Your company's site is down or you've become aware of an active data breach or some other incident occurs and:
- it needs to be fixed straight away
- it can't ever happen again
- you need to deal with the fallout
Here are some pitfalls to avoid:
Wasteful lines of communication
You receive a notification from a monitoring tool about slower response times on a website you control.
Five minutes later, assessing the cause and scope of the slowdown, the site goes down.
Two minutes after that, your manager wants to know what's happening, how it's possible this is happening to us, and whose fault it is.
Whilst talking to your manager, the CEO joins in to explain how bad it would be if the site were to stay down.
During an active incident, people will want to know what went wrong, whose fault it is, and what processes need to change to make sure it doesn't happen again. In the meantime, the incident will not be investigated or resolved.

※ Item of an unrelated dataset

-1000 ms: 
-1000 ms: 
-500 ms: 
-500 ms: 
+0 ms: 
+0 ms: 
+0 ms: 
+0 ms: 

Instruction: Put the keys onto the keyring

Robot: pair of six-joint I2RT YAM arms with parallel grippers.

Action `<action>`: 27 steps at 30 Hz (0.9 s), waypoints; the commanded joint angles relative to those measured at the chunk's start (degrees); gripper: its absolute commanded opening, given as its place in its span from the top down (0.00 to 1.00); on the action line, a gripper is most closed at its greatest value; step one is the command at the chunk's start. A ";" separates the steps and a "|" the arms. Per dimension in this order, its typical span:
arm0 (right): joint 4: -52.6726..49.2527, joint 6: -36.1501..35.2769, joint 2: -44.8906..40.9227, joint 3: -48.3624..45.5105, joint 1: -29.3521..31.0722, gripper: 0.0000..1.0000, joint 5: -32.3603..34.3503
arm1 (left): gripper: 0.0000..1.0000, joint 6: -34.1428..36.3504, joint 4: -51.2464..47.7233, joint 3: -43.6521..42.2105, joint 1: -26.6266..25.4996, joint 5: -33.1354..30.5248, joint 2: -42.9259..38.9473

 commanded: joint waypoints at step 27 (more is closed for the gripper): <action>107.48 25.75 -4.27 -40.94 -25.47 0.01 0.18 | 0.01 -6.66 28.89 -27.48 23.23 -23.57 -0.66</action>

The obvious solution would be to politely ask those people to wait until you have better answers and to reassure them that they will receive updates every X minutes. This doesn't work very well in real life. It wastes time and not everyone can resist management pressure even when they know it should be done. What you need is a lightning rod. Designating someone as Incident Manager can free up the right people to focus on what needs to be done whilst the rest of the business know who to chase for information.
Another example of wasteful lines of communication is when multiple people and teams have identified something's happening and are independently investigating and discussing it and coming to conclusions without being aware of each other's efforts. This is another reason why it's so useful for people to know about the lightning rod that is the Incident Manager. They contact the Incident Manager, the Incident Manager decides who is best placed to take action, and they will communicate with that person and the rest of the business.
What if your business can't afford to designate someone as Incident Manager? In that case it could be agreed that there will be a messaging group in which any active threats to the business are raised and actions delegated by the group among themselves, with business stakeholders added to this group so they can view progress. However, it may be more expensive to distract all the group members in this way than to designate one person as managing the response to incidents.
Say a data breach has occurred and was handled, you understand exactly what happened, and recommendations have been put together for concrete improvements of which everyone agrees that any one of them would have prevented the incident from occurring if they had been in place.
A year later the same incident reoccurs, because the improvements have not been done. How do you explain that?
To avoid having to explain it, prevent similar incidents from occurring again. Now, it's easy enough to say that you should chase recommendations for improvements until they've been completed, but there's a reason this is such a common omission. There may be strong pressures to return to business as usual, as the incident already caused business disruption and the incident is over. This pressure may be added onto by senior management, the very people with the most to lose if a similar incident did reoccur. You can use that fact - that similar incidents occurring again would damage the business more than the time and budget spent on preventive activities - to gain support.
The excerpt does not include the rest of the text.